In der Medizin gibt es ein Konzept wie das Arztgeheimnis. Zu ihrer Einhaltung ist jedoch das Schweigen aller Parteien erforderlich. Was in Krankenhäusern, in Operationssälen oft passiert, geht irgendwie in den Besitz vieler Menschen über.

Das Gerücht verbreitete sich in der ganzen Stadt, dass ich überschüssiges Bauchfett perfekt entferne. Damals gab es noch keine Fettabsaugung, und es gab genauso viele Menschen, die Fett loswerden wollten. Bald erfuhr ich, dass die Schwestern unseres Krankenhauses und ihre Bekannten für die Operation anstanden und einige Ärztinnen selbst begannen, sich mit ähnlichen Anfragen an mich zu wenden. Ich habe es so gut es ging verneint. Es ging so weit, dass meine Frau eines Tages beim Abendessen sagte:

- Sie, sagen sie, die Bäuche entfernen? Daher denke ich auch darüber nach, das Fett zu entfernen! Und in unserem Krankenhaus möchten viele Menschen mit Ihnen einen Termin für eine Operation vereinbaren!

- Nun, Ich nicht! Genug mit mir! Und du, Brutus, auch da! - Ich war empört.

Ich muss anmerken, dass diese Operationen keine zwingende Notwendigkeit sind und nicht aus medizinischen Gründen durchgeführt werden, sondern ausschließlich auf Wunsch des Patienten.
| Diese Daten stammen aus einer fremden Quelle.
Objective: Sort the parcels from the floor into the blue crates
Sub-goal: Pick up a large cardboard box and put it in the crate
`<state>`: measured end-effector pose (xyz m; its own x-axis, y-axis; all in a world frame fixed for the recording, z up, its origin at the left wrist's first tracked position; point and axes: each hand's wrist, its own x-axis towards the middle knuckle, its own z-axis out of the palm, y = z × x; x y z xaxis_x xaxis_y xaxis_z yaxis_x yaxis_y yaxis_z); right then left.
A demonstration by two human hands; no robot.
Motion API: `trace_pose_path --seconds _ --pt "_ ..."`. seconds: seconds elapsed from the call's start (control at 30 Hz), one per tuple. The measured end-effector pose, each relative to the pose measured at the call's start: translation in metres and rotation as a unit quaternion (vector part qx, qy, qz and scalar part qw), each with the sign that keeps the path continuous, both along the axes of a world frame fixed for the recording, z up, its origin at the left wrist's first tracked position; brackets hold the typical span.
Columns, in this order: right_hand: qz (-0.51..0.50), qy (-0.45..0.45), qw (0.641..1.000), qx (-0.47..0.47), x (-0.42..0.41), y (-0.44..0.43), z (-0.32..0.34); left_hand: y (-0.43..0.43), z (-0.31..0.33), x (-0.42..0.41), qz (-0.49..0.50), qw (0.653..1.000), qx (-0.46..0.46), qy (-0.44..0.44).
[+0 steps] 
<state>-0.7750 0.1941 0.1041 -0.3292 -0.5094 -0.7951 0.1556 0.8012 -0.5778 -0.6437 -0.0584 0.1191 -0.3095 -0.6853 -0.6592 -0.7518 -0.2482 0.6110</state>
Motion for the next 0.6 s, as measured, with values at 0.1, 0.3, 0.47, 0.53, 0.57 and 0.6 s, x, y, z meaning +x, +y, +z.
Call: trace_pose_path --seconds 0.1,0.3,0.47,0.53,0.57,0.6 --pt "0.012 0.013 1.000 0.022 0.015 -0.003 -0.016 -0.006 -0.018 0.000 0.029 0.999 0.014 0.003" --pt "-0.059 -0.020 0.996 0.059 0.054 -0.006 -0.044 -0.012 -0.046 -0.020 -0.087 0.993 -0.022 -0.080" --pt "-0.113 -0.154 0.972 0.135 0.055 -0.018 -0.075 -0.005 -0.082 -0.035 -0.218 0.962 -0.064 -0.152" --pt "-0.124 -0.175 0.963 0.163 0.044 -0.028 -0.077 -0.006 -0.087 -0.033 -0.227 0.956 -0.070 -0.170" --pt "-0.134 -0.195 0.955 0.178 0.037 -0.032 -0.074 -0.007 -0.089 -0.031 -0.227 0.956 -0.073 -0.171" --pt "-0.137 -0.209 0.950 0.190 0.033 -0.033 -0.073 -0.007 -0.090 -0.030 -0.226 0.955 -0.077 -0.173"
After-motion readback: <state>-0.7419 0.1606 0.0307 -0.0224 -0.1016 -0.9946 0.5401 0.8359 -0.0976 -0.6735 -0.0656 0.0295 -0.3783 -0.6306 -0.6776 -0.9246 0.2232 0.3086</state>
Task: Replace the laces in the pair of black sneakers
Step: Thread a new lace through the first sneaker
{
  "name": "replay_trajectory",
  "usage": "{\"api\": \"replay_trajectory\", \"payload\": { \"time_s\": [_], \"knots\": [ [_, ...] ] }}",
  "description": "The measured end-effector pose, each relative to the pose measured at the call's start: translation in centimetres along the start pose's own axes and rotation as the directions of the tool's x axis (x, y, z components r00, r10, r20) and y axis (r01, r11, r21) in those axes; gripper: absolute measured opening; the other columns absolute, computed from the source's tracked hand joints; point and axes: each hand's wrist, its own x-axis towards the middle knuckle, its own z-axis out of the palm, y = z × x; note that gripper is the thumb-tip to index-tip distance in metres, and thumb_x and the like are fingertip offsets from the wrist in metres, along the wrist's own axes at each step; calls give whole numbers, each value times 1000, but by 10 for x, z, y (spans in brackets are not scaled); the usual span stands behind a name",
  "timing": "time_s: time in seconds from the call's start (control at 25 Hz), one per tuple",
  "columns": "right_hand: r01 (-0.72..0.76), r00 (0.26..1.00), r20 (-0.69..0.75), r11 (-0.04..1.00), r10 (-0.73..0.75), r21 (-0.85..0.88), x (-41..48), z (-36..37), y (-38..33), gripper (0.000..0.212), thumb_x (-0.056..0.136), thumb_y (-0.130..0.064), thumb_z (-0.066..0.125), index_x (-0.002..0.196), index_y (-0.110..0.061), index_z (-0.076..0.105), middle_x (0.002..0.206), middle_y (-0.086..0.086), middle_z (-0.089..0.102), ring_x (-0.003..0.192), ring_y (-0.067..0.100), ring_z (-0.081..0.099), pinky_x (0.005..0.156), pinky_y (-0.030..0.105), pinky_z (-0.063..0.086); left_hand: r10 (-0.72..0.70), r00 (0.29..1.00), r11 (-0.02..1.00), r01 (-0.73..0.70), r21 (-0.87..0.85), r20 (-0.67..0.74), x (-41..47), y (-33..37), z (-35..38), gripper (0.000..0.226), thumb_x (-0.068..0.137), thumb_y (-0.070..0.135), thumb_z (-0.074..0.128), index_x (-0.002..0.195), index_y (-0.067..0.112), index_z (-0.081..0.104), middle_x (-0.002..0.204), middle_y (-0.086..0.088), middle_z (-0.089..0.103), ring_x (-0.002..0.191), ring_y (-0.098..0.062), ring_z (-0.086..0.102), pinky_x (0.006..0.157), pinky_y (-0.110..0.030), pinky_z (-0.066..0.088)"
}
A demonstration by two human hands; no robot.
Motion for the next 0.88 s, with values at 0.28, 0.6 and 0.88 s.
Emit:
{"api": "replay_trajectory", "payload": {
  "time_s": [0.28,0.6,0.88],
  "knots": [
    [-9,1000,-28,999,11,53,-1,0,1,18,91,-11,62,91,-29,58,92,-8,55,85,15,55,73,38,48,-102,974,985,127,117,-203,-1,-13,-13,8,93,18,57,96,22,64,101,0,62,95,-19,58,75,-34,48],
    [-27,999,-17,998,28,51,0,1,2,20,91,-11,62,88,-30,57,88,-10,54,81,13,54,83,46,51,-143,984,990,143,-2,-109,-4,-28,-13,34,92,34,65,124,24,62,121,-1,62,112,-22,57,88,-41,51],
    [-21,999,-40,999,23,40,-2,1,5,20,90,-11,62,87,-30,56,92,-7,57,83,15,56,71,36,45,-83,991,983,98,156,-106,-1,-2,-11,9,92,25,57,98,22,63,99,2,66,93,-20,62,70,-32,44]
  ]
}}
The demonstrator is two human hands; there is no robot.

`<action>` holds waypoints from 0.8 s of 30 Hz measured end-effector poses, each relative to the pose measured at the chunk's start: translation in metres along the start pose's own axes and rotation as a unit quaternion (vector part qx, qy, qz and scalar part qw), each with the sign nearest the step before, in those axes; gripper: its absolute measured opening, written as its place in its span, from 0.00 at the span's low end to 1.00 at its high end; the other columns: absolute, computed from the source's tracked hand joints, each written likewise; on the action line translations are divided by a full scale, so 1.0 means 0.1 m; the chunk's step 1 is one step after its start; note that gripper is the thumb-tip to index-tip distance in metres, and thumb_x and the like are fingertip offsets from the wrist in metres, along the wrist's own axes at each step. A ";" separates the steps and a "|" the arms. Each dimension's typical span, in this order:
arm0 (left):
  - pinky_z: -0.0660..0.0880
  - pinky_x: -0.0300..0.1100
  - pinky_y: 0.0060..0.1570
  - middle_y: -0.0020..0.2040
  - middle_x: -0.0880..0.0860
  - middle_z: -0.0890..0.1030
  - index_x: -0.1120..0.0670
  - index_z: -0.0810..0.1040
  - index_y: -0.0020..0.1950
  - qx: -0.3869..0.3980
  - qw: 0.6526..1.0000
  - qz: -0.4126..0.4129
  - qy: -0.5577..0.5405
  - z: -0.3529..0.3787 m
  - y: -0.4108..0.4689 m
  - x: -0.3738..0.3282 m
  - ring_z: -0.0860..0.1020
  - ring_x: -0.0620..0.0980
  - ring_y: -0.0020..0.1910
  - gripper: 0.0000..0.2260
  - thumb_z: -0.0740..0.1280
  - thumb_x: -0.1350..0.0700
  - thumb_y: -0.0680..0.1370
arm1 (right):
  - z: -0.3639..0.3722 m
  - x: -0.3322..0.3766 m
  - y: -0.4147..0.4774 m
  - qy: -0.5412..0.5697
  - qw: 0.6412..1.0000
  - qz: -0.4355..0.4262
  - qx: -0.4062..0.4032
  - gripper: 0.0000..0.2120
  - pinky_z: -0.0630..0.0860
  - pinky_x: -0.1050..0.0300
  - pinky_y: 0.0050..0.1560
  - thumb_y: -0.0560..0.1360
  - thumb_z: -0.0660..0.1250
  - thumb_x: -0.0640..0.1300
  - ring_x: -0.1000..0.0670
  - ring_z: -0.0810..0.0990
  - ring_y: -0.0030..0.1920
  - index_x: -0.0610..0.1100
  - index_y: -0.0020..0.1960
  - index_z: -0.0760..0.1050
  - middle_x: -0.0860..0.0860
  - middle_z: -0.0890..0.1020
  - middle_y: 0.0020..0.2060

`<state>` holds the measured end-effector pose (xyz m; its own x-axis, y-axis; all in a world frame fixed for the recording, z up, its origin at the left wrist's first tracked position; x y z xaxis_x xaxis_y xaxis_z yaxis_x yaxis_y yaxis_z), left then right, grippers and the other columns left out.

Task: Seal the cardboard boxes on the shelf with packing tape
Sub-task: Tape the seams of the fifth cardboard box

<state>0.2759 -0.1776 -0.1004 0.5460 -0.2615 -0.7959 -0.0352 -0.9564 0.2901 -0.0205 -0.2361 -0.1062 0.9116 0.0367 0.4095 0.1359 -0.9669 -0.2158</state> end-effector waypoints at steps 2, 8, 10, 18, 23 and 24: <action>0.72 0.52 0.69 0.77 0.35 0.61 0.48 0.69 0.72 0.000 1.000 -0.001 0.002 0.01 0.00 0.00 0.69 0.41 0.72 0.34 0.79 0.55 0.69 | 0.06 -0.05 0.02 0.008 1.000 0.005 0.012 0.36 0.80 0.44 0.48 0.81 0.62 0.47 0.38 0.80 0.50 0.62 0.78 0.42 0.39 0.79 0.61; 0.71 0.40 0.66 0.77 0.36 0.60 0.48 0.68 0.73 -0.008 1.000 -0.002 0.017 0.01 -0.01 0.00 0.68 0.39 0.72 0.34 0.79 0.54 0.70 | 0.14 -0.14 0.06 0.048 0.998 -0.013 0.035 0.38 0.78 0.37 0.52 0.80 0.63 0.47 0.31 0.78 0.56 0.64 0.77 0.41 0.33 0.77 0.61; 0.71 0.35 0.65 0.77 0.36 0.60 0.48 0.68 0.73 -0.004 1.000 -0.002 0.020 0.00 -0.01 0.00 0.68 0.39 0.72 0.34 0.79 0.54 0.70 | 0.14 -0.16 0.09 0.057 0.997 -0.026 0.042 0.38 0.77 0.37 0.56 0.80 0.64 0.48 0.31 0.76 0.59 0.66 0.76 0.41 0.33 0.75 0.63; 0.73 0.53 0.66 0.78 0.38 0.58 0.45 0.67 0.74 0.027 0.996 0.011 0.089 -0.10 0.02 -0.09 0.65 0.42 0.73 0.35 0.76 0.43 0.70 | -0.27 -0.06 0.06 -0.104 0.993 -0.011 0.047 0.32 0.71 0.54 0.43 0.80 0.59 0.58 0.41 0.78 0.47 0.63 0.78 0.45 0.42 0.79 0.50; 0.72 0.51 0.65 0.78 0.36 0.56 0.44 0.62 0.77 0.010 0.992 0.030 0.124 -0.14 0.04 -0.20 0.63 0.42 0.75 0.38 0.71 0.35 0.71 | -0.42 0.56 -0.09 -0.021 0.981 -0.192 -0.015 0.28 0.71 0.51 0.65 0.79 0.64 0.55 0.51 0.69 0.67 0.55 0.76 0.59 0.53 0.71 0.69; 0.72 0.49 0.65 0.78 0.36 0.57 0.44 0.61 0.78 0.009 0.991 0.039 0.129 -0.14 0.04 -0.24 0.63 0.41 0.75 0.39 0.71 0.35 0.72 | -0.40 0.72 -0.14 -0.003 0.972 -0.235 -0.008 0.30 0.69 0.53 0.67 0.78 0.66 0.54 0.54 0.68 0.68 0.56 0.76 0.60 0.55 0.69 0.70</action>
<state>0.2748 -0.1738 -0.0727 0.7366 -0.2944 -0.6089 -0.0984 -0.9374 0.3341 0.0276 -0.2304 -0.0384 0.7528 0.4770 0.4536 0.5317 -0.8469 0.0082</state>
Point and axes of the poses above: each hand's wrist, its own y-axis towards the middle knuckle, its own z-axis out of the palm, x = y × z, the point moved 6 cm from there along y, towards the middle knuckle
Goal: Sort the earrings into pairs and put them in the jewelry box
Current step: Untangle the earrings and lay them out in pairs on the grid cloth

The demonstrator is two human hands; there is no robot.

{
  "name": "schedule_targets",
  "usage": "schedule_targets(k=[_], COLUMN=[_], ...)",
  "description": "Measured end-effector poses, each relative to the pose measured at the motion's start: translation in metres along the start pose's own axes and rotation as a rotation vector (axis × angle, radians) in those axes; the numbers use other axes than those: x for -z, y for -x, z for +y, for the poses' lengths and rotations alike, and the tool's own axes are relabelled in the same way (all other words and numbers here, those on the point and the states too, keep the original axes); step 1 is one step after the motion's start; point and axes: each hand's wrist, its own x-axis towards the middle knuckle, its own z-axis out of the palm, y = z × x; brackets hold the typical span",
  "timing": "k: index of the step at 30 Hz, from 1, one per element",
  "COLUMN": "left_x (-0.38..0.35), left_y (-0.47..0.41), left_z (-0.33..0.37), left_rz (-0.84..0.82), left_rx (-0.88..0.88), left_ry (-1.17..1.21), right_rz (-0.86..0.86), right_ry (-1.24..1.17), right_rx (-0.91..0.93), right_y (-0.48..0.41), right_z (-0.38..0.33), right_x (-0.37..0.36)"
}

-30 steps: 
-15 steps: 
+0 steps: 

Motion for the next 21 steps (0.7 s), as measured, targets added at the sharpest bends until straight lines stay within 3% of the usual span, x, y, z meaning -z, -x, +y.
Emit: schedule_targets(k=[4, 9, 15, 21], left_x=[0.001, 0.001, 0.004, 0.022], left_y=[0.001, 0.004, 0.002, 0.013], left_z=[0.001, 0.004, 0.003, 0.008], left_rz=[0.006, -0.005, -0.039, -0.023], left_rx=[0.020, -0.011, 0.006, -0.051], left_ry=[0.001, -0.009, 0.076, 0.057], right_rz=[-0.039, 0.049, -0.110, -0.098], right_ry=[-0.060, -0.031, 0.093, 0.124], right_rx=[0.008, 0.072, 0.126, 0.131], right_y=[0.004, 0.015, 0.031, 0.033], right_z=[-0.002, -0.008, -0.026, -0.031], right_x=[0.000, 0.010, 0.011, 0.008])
Das Vorhandensein einer Fettfalte am Bauch führt nicht zu einer Katastrophe und stellt keine Gefahr für Leben oder Gesundheit dar.

Wenn nach der Operation jedoch ernsthafte Komplikationen auftreten, werden die Beschwerden des Patienten folgen und der Chirurg kann strafrechtlich verfolgt werden. In der plastischen Chirurgie gab es solche Fälle. Deshalb habe ich versucht, solche Operationen abzulehnen. Ja, ich musste die abgeschnittene Nase, das Dienstohr annähen und einmal den Hodensack nähen, den sich ein Geisteskranker selbst geschnitten hat, aber dafür gab es gute Gründe. Plastische Chirurgen schützen sich auf jede erdenkliche Weise vor Problemen und lassen den Patienten unterschreiben, dass er im Falle von Komplikationen keine Ansprüche stellt. Jetzt ist die plastische Chirurgie ein profitables Geschäft, sie ist mit der entsprechenden Ausrüstung ausgestattet, Chirurgen werden speziell ausgebildet. Aber es ist zu spät für mich, um mich umzuschulen, die Jugend die Schönheitschirurgie entwickeln zu lassen. Na dann viel Glück!

"Du, sagen sie, putzt dir die Bäuche?": Ein Auszug aus dem Buch des sowjetischen Chirurgen
"Du, sagen sie, putzt dir die Bäuche?": Ein Auszug aus dem Buch des sowjetischen Chirurgen

Yuri Abramov, ein Kandidat der medizinischen Wissenschaften aus Nowosibirsk, hat mehr als 40 Jahre seines Lebens der Chirurgie gewidmet. In seinem Buch "Leben retten ist mein Beruf" hat er amüsante Geschichten aus dem Arbeitsalltag, Wissenswertes über die sowjetische Medizin und praktische Ratschläge für die eigene Gesundheit gesammelt.